Just when it appeared Connecticut’s fiscal situation under Failed Governor Dan Malloy and his Democrat Enablers couldn’t get any worse, the state has suffered another credit rating downgrade. Standard & Poor’s downgraded its outlook for Connecticut’s general obligation bonds on Friday to “negative.” S&P directly attributed its downgrade to the state’s over 100 day-long budget crisis and “substantial tax increases” enacted under Malloy’s previous budgets, and warned that another credit downgrade could come “if the state departs from a structurally balanced budget.” In this year alone, all three major credit agencies, S&P, Moody’s, and Fitch, have downgraded the state’s credit rating while Connecticut’s budget crisis continues with no end in sight.

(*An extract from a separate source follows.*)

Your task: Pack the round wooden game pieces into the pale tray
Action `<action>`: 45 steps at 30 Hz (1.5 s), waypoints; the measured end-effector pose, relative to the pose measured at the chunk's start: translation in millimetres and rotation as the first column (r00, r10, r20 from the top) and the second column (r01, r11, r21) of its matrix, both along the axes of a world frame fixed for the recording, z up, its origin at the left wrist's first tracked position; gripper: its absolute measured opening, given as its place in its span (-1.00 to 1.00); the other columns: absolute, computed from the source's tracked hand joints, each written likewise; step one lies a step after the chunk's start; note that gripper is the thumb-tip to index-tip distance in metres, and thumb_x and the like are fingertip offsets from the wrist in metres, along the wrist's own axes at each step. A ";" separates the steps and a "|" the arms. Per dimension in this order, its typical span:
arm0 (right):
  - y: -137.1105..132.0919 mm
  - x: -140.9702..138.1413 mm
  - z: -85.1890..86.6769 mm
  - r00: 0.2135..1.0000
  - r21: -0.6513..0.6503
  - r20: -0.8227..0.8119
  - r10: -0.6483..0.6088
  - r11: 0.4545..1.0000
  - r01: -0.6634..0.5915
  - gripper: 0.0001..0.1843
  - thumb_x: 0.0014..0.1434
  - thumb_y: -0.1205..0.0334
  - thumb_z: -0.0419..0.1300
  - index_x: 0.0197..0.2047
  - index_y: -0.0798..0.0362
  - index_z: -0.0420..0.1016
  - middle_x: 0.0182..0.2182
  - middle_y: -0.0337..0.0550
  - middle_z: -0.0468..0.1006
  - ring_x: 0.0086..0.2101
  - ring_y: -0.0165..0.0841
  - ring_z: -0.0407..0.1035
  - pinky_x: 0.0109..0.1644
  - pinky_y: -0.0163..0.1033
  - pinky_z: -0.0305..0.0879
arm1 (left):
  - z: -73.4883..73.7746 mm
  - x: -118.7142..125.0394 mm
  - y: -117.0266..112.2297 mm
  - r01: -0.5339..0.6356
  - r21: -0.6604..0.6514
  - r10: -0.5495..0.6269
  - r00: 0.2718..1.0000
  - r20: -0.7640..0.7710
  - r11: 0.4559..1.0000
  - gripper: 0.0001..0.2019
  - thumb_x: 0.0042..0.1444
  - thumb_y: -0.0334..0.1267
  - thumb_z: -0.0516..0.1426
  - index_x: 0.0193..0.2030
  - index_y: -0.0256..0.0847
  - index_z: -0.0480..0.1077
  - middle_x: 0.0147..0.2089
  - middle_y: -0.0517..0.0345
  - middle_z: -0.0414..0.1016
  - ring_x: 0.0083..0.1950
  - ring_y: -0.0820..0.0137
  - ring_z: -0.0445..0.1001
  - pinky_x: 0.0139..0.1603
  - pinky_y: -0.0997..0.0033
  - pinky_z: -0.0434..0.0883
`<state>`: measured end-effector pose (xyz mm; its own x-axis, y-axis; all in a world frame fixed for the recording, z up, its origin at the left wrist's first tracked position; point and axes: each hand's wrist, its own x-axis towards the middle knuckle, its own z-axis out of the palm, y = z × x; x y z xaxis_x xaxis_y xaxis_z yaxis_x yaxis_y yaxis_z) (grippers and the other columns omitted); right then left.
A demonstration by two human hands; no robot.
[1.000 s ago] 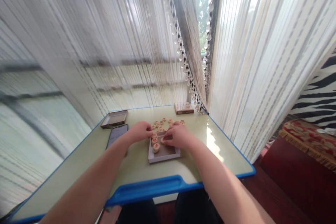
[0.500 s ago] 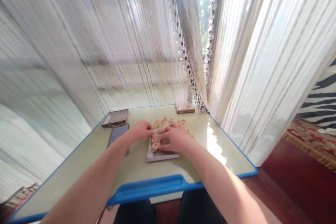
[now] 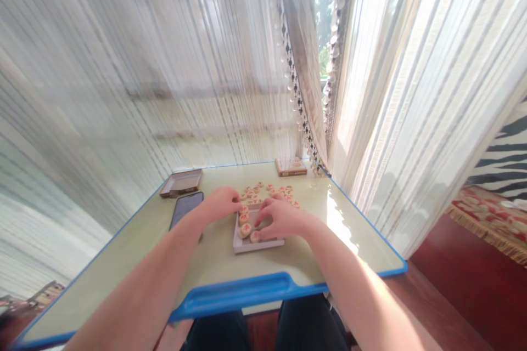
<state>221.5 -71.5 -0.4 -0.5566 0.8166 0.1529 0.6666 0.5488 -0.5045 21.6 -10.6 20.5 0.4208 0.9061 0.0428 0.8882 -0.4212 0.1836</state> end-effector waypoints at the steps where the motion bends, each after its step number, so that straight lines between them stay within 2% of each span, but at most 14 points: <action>1: -0.3 -1.3 0.6 1.000 0.015 -0.005 -0.024 1.000 0.024 -0.74 -0.10 -0.01 0.28 -0.31 -0.11 0.58 -0.22 -0.16 0.38 -0.06 -0.16 0.11 0.03 -0.08 0.07 | -0.2 0.0 0.3 0.003 0.001 -0.003 1.000 0.003 1.000 -0.84 -0.12 -0.27 0.05 -0.51 -0.22 0.43 -0.51 0.18 0.44 -0.49 0.47 0.33 -0.52 0.50 0.15; 3: -1.4 -5.6 1.2 0.998 0.071 -0.012 -0.063 0.996 0.063 -0.79 -0.06 0.03 0.25 -0.35 -0.09 0.57 -0.27 -0.15 0.38 -0.11 -0.19 0.14 0.01 -0.08 0.09 | -0.7 0.3 0.5 0.011 0.007 -0.011 1.000 0.000 1.000 -0.83 -0.12 -0.26 0.04 -0.49 -0.22 0.44 -0.49 0.17 0.46 -0.47 0.46 0.34 -0.50 0.50 0.17; 6: -2.6 -13.5 -0.4 0.999 0.148 -0.009 -0.052 0.988 0.053 -0.85 -0.03 0.11 0.23 -0.35 -0.08 0.57 -0.33 -0.17 0.39 -0.16 -0.22 0.16 0.03 -0.08 0.06 | -0.9 1.4 -0.4 0.018 0.019 -0.018 1.000 -0.009 1.000 -0.83 -0.12 -0.25 0.04 -0.49 -0.22 0.45 -0.48 0.15 0.47 -0.46 0.45 0.35 -0.48 0.48 0.18; 13: 0.8 -19.6 -8.4 1.000 0.231 -0.024 -0.015 0.973 0.020 -0.82 0.00 0.05 0.23 -0.40 -0.04 0.55 -0.38 -0.18 0.42 -0.21 -0.27 0.18 0.04 -0.10 0.04 | 0.4 2.9 -3.8 -0.008 0.021 0.008 1.000 -0.013 1.000 -0.84 -0.13 -0.25 0.04 -0.50 -0.20 0.44 -0.47 0.16 0.48 -0.45 0.44 0.35 -0.48 0.48 0.17; 23: 0.3 -20.2 -8.0 1.000 0.257 0.000 -0.027 0.966 0.026 -0.84 -0.04 0.07 0.26 -0.40 -0.04 0.53 -0.41 -0.21 0.40 -0.23 -0.29 0.18 0.01 -0.14 0.06 | 1.9 3.8 -4.7 0.002 0.008 -0.002 1.000 -0.018 1.000 -0.84 -0.12 -0.28 0.04 -0.50 -0.22 0.45 -0.47 0.15 0.49 -0.46 0.46 0.35 -0.48 0.50 0.18; 30: -4.7 -26.2 -6.6 0.998 0.343 0.025 -0.062 0.938 0.050 -0.66 -0.16 -0.03 0.31 -0.42 0.03 0.41 -0.44 -0.21 0.43 -0.26 -0.29 0.16 -0.11 -0.19 0.12 | 1.8 3.5 -4.9 0.001 0.021 -0.001 1.000 -0.031 1.000 -0.82 -0.11 -0.27 0.04 -0.46 -0.21 0.47 -0.45 0.14 0.48 -0.43 0.44 0.36 -0.45 0.49 0.20; 34: -6.1 -29.9 -7.0 0.995 0.359 0.037 -0.089 0.931 0.070 -0.72 -0.12 0.02 0.29 -0.46 0.04 0.37 -0.48 -0.21 0.42 -0.29 -0.29 0.16 -0.16 -0.21 0.12 | 1.4 3.9 -4.7 0.003 0.029 -0.001 0.999 -0.043 1.000 -0.82 -0.10 -0.28 0.04 -0.46 -0.21 0.47 -0.46 0.13 0.48 -0.45 0.43 0.35 -0.46 0.48 0.21; 38: -5.3 -31.9 -7.6 0.996 0.336 0.072 -0.056 0.941 0.029 -0.77 -0.08 0.06 0.26 -0.51 0.04 0.39 -0.51 -0.21 0.43 -0.32 -0.31 0.17 -0.22 -0.23 0.11 | 0.2 4.4 -3.4 -0.006 0.041 0.008 0.999 -0.043 0.999 -0.83 -0.11 -0.28 0.04 -0.48 -0.20 0.46 -0.48 0.13 0.48 -0.47 0.44 0.35 -0.51 0.48 0.18; 45: -5.6 -33.5 -7.2 0.994 0.331 0.090 -0.061 0.943 0.027 -0.79 -0.05 0.10 0.23 -0.56 0.04 0.40 -0.53 -0.22 0.44 -0.35 -0.32 0.15 -0.23 -0.23 0.10 | -1.1 3.7 -1.7 0.009 0.064 -0.006 0.999 -0.037 0.998 -0.84 -0.10 -0.28 0.05 -0.48 -0.20 0.46 -0.48 0.13 0.48 -0.44 0.42 0.38 -0.47 0.49 0.21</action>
<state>188.0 -77.1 -7.6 -0.5471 0.7539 0.3639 0.7307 0.6421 -0.2318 25.3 -12.3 19.5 0.4300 0.8988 0.0853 0.8906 -0.4377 0.1234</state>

Without a budget for 105 days, Standard & Poor’s Global Ratings sent the state a message Friday when it downgraded its outlook for Connecticut’s general obligation bonds to ‘negative.’
It didn’t lower the bonding rating from A+, but it revised its outlook from stable to negative for the state’s $19 billion in general obligation debt.
‘The outlook change reflects what we believe to be increasing constraints on Connecticut achieving long-term structural balance, highlighted by the state’s delay in enacting a fiscal 2018-2019 biennium budget for the period that began July 1, 2017,’ S&P Global Ratings credit analyst David Hitchcock said. ‘These budget constraints include revenue weakness because of slow economic growth and recent population decline and reduced revenue-raising flexibility after substantial tax increases were instituted in the last two biennium budgets…’
If the state departs from a structurally balanced budget, if revenues fall below expectations, and if there’s an increase in pension liabilities, ‘we could lower our rating on Connecticut,’ he said.